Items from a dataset
+ + + +

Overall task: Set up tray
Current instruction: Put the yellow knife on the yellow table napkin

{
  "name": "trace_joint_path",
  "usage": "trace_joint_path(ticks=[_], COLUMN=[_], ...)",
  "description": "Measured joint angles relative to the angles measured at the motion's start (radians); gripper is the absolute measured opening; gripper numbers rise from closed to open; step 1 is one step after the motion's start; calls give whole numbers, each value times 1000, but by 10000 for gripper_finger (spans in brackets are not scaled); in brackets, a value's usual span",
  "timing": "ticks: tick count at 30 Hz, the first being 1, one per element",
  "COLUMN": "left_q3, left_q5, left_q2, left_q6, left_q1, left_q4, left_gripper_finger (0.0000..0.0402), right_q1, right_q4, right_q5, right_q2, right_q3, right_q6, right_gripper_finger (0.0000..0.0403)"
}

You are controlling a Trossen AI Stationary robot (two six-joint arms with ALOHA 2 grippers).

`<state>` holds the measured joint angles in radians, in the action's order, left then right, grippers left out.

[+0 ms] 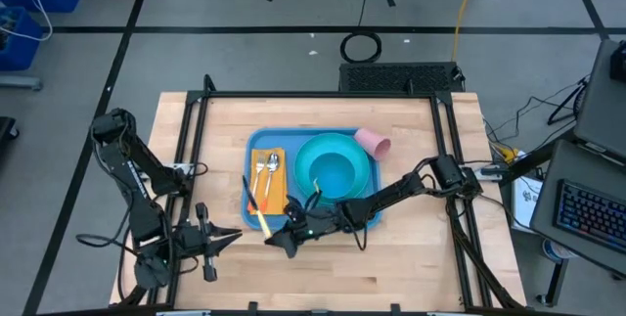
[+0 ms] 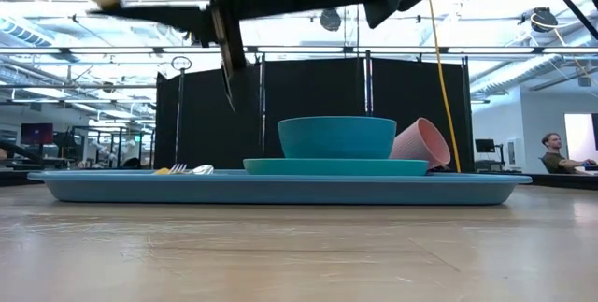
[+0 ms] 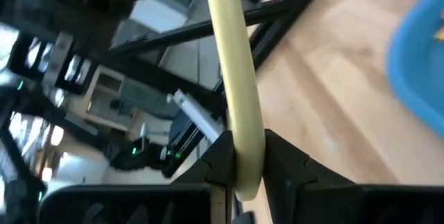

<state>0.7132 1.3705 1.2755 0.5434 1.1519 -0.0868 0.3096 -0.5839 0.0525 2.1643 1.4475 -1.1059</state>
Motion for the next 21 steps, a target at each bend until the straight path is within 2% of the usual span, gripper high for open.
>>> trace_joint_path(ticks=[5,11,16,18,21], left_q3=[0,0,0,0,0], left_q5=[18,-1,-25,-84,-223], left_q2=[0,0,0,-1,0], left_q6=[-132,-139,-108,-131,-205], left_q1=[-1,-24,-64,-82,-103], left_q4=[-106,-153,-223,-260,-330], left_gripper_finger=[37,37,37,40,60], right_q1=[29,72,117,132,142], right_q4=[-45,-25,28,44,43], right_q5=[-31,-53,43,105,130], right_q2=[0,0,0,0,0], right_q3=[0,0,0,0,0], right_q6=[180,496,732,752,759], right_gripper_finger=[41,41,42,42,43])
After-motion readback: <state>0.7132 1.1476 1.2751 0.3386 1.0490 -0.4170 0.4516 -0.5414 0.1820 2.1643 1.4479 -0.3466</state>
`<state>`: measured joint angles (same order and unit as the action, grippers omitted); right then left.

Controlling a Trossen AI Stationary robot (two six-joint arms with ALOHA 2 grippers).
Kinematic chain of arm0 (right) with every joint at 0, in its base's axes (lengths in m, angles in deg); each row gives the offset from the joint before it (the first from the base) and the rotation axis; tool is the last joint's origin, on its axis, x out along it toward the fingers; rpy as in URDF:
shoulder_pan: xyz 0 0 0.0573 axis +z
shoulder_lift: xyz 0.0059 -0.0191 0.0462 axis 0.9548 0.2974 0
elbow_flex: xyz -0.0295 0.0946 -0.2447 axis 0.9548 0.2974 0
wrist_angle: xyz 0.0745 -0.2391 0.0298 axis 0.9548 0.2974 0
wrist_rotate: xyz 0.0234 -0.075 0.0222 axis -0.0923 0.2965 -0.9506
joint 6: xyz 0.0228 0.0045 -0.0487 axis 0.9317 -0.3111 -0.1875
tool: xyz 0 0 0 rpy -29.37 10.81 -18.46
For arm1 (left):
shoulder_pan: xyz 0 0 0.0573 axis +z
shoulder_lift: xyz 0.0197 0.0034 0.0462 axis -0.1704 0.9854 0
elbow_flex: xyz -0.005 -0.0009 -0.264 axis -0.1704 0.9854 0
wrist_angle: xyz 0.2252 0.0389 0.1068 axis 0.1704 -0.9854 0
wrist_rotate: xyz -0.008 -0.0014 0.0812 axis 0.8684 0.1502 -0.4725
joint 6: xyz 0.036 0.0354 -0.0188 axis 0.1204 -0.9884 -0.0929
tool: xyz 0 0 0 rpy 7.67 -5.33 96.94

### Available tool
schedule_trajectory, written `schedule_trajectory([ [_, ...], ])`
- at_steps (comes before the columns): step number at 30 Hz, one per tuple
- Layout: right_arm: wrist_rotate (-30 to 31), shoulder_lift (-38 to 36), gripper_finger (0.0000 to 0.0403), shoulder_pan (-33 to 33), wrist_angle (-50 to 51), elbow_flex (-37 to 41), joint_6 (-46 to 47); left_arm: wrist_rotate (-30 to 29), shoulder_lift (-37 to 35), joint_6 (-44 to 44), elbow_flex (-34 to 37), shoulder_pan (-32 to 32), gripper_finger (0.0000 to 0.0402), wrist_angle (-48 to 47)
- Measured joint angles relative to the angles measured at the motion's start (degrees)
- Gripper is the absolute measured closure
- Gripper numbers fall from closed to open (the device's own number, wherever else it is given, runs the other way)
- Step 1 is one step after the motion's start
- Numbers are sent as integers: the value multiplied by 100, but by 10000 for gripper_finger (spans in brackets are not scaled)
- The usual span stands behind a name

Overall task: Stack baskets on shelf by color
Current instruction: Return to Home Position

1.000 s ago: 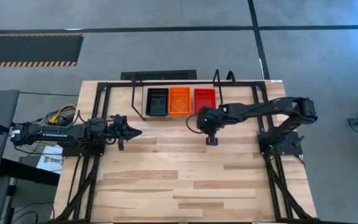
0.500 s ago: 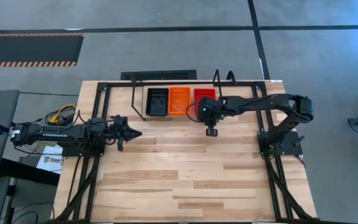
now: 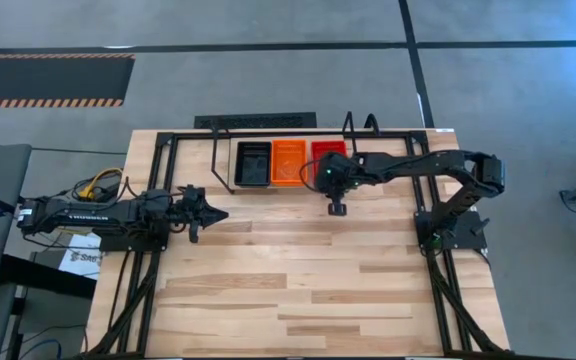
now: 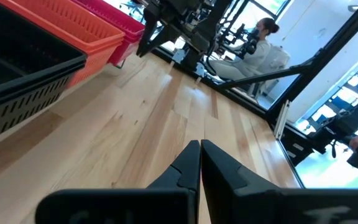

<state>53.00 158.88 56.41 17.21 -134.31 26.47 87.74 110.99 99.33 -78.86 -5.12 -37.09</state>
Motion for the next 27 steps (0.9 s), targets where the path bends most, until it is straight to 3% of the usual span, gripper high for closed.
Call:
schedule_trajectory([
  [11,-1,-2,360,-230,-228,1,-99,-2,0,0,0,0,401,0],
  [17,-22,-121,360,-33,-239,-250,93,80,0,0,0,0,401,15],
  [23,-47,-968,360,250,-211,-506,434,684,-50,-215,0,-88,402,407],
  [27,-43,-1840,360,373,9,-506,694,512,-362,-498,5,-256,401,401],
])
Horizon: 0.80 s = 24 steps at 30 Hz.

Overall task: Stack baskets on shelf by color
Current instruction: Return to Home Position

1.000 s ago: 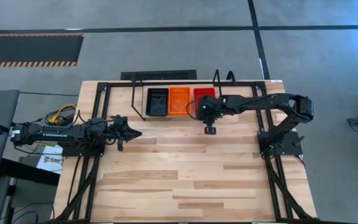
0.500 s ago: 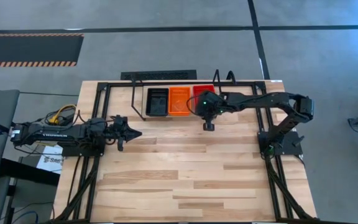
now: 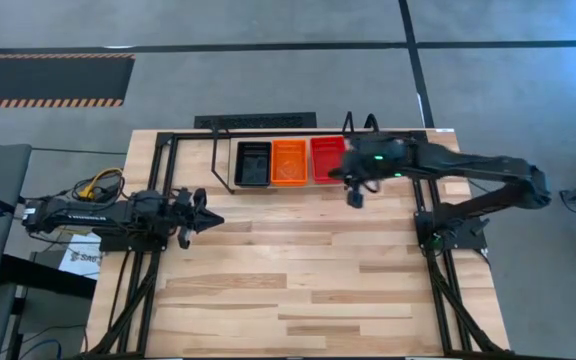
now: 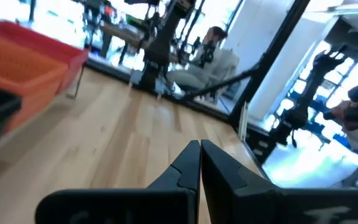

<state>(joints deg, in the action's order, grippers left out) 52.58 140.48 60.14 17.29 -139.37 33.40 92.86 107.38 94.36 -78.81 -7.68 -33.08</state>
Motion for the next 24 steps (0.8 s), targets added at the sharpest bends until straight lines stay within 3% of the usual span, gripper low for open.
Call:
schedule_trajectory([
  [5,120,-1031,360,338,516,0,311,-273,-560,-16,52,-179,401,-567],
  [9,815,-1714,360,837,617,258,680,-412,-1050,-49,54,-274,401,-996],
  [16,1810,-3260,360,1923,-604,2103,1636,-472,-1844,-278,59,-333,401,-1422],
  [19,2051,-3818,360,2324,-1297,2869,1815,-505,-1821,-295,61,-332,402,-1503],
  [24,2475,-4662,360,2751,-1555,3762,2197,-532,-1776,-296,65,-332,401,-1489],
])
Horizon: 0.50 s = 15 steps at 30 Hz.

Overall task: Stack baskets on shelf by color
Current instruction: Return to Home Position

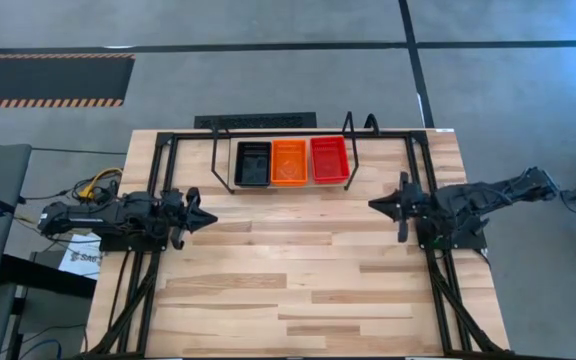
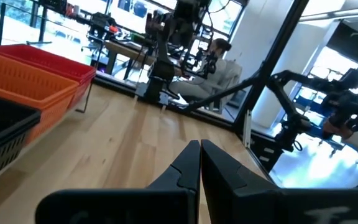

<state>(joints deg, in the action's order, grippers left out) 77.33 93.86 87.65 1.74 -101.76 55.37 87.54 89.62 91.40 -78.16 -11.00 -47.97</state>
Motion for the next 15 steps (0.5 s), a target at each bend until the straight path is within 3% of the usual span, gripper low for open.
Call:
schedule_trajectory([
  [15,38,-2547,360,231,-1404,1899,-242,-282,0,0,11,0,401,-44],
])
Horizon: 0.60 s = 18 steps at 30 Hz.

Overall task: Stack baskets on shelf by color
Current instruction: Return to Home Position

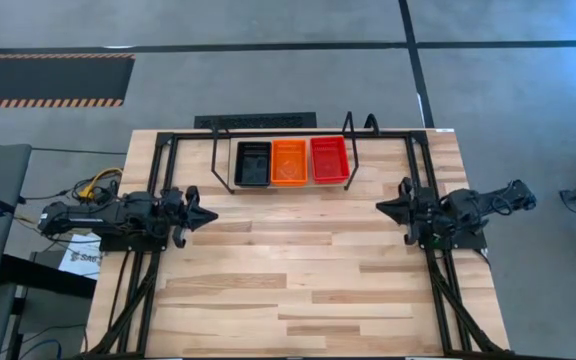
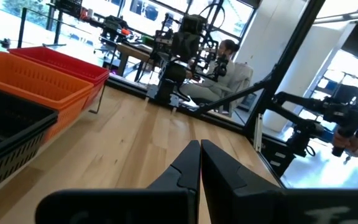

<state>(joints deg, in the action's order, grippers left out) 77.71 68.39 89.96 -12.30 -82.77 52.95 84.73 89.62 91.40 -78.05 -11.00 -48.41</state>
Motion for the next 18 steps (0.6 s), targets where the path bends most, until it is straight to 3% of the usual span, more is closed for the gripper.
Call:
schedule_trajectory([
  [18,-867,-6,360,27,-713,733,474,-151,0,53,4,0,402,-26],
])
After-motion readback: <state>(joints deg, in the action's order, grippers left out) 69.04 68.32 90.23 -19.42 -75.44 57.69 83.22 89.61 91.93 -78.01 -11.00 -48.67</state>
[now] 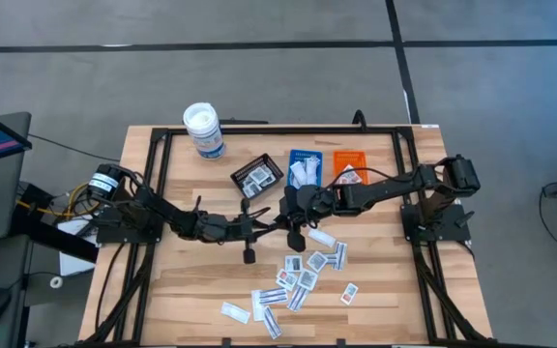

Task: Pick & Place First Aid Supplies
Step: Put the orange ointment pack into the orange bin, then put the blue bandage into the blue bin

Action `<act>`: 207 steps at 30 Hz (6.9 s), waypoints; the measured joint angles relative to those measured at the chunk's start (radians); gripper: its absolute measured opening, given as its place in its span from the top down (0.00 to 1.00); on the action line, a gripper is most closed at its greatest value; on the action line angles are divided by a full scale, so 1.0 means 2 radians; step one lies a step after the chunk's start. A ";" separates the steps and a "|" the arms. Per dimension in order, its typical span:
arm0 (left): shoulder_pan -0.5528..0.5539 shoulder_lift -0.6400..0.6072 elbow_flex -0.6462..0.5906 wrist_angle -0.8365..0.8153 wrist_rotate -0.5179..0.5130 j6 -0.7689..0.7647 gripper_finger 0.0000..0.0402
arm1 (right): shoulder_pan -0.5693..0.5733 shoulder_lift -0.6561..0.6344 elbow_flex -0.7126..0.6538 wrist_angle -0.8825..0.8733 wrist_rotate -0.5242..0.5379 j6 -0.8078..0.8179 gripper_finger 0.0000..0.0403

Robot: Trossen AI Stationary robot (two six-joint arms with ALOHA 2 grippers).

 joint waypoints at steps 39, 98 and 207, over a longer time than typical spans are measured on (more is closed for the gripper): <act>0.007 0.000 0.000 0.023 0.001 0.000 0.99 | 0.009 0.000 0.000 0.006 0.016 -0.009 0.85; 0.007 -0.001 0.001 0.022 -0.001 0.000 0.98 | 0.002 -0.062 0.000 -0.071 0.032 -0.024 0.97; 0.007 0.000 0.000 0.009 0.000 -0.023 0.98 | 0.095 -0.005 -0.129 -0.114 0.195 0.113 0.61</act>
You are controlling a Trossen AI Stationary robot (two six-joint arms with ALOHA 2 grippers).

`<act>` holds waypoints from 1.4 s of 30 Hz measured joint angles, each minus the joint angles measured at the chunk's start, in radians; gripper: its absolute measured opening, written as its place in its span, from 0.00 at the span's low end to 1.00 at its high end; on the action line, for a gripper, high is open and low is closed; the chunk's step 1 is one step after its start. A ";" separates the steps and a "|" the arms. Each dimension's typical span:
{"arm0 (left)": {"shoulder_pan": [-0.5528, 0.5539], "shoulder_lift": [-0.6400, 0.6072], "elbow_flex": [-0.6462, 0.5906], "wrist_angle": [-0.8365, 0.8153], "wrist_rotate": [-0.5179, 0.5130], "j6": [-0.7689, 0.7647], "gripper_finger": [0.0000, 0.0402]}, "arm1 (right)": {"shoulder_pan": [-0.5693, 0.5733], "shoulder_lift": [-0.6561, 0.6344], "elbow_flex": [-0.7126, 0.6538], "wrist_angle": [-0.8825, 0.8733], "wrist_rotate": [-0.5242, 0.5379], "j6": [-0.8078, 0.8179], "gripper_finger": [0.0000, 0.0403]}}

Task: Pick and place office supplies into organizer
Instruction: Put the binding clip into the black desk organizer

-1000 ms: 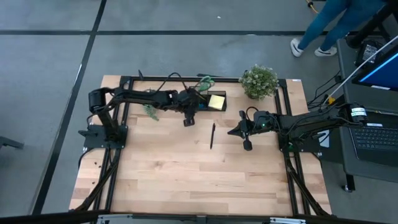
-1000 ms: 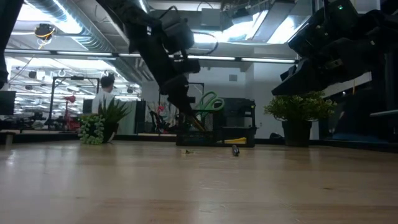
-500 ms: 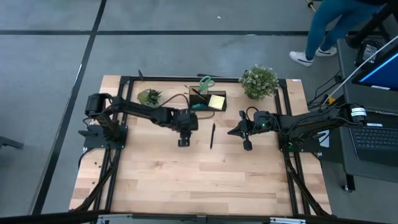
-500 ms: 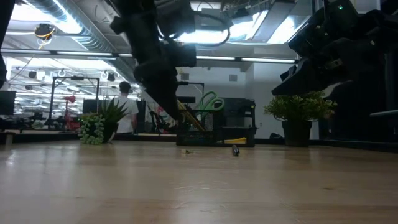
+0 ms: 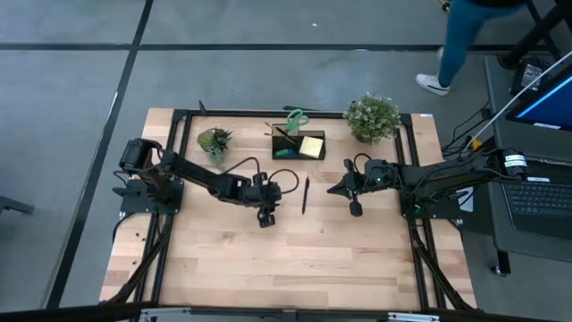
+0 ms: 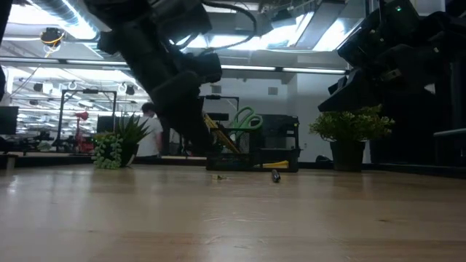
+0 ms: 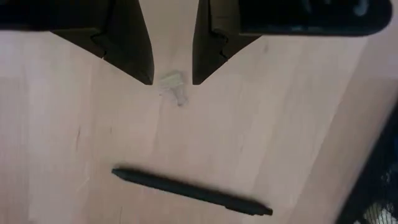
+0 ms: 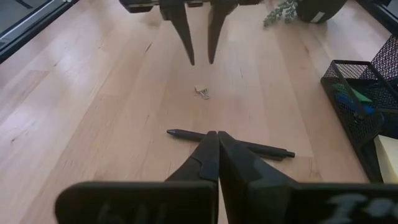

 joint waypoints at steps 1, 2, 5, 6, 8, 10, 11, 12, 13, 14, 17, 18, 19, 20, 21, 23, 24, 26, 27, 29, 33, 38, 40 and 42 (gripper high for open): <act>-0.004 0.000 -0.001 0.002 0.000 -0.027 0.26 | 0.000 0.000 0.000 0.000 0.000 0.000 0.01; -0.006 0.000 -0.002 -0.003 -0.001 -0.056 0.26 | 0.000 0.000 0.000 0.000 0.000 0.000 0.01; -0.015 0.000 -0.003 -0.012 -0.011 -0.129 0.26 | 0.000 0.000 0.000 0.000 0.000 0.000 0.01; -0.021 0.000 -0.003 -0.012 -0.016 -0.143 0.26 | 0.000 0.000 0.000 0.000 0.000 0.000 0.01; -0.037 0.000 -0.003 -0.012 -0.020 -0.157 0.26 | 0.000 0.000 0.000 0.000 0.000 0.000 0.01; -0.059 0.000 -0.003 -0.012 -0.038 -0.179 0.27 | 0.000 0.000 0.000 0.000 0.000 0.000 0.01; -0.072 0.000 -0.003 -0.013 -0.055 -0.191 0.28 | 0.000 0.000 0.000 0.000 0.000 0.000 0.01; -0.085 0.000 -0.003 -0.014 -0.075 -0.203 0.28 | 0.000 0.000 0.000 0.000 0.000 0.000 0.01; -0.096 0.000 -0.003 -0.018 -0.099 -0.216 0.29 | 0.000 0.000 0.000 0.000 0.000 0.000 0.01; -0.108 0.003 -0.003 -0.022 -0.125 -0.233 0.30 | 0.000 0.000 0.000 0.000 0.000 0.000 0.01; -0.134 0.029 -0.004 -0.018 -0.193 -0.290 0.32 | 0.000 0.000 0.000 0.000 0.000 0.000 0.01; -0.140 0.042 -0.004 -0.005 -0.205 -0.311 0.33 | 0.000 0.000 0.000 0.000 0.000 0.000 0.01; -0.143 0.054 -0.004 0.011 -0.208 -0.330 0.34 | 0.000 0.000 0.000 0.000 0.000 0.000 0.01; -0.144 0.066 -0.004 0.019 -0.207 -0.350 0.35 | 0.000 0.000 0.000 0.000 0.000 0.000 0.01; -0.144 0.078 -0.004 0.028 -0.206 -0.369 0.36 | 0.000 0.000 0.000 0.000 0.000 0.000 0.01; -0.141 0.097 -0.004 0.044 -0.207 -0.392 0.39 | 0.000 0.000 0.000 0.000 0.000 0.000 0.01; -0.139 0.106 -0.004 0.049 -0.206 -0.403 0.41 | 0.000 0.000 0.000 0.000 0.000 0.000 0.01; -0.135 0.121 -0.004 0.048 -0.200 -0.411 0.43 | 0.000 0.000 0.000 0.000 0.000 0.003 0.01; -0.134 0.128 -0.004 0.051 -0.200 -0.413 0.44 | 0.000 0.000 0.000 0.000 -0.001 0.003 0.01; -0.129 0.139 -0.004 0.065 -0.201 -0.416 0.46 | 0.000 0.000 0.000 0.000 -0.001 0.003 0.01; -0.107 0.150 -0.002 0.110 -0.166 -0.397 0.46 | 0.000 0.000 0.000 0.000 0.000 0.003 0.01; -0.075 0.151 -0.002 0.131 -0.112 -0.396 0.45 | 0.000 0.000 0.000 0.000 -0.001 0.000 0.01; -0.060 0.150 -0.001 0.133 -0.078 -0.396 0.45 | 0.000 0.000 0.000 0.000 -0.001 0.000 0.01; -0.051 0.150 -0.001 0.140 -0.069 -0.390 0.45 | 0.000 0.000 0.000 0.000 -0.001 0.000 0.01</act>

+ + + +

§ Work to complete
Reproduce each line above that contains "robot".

§ Reply to the task
You are controlling a Trossen AI Stationary robot (two six-joint arms with ALOHA 2 grippers).
Controlling a Trossen AI Stationary robot (two six-joint arms with ALOHA 2 grippers).
Robot: Trossen AI Stationary robot (two six-joint arms with ALOHA 2 grippers).
You are controlling a Trossen AI Stationary robot (two six-joint arms with ALOHA 2 grippers).

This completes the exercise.